At the 1967 US Senate Hearings of Foreign Assistance, Senator William Fulbright proposed inclusion of a special "Title X" amendment to the Foreign Aid Bill in order to furnish $50 million for overseas population control work. In the same year, the Foreign Assistance Act, with full approval of the Executive, specifically earmarked $35 million for population programs under Title X. ... The Office of Economic Opportunity (OEO) designated family planning as a "special emphasis" priority program; and in 1966, Health, Education and Welfare (HEW) earmarked 6 percent of its maternal and child health funds for family planning promotion to be carried out in its welfare and health programs.
Year | million $ |
---|---|
1968 | 35 |
1969 | 50 |
1970 | 75 |
1971 | 100 |
The Johnson Administration slashed foreign aid expenditures in non-military fields. Furthermore, population programs were made a condition to qualify for US foreign aid and even foreign currency sales of US agricultural surpluses. Lyndon Johnson declared that a balance between agricultural productivity and population is necessary to prevent the shadow of hunger from becoming the nightmare of famine.

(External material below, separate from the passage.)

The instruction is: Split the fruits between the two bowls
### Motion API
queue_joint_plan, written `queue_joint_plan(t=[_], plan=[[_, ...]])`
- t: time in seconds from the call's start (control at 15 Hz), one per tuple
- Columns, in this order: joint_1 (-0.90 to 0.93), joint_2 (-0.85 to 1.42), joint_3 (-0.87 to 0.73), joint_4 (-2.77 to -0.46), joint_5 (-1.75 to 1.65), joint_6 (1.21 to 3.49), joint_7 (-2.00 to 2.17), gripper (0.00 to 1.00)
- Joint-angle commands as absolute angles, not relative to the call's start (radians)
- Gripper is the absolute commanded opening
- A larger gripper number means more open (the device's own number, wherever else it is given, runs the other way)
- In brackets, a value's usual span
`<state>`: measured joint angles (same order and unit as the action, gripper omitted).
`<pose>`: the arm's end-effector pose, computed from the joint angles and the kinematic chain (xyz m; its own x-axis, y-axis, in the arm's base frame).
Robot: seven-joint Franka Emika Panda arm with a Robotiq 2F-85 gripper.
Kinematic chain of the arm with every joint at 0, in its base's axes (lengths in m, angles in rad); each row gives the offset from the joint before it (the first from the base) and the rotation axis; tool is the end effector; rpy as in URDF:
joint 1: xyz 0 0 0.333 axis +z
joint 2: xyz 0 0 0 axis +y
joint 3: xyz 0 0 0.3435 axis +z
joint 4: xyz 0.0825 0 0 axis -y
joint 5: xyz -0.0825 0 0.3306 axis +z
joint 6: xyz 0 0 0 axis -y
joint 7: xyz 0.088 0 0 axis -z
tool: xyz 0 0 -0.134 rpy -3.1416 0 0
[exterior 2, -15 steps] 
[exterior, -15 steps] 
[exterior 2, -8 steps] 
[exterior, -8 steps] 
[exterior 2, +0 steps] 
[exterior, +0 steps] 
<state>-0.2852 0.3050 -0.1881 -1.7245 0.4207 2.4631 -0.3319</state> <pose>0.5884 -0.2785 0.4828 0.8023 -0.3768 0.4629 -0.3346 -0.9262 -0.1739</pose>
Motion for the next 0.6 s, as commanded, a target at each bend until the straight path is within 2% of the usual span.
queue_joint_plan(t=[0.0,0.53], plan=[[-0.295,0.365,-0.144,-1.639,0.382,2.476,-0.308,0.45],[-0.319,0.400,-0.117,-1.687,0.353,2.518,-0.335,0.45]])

Through its War on Hunger Office, which was established in February 1967 to consolidate all AID activities relating to hunger, population problems and nutrition, population planning became an important part of the Agency's work. The US State Department appointed Philander P. Claxton Special Assistant on Population Matters. Millions of dollars were made available for population projects.
Amendments Enacted: Family Planning Services and Population Research, 1959-1970
By the late 1960s, population control had become official US politics. Poor people were in the sights of the US foreign policy planners. The focus was on controlling poverty and by controlling the poor. The first target and test field for the neo-Malthusian projections and population programs was Latin America. Universities, private agencies and foundations established research and clinical programs.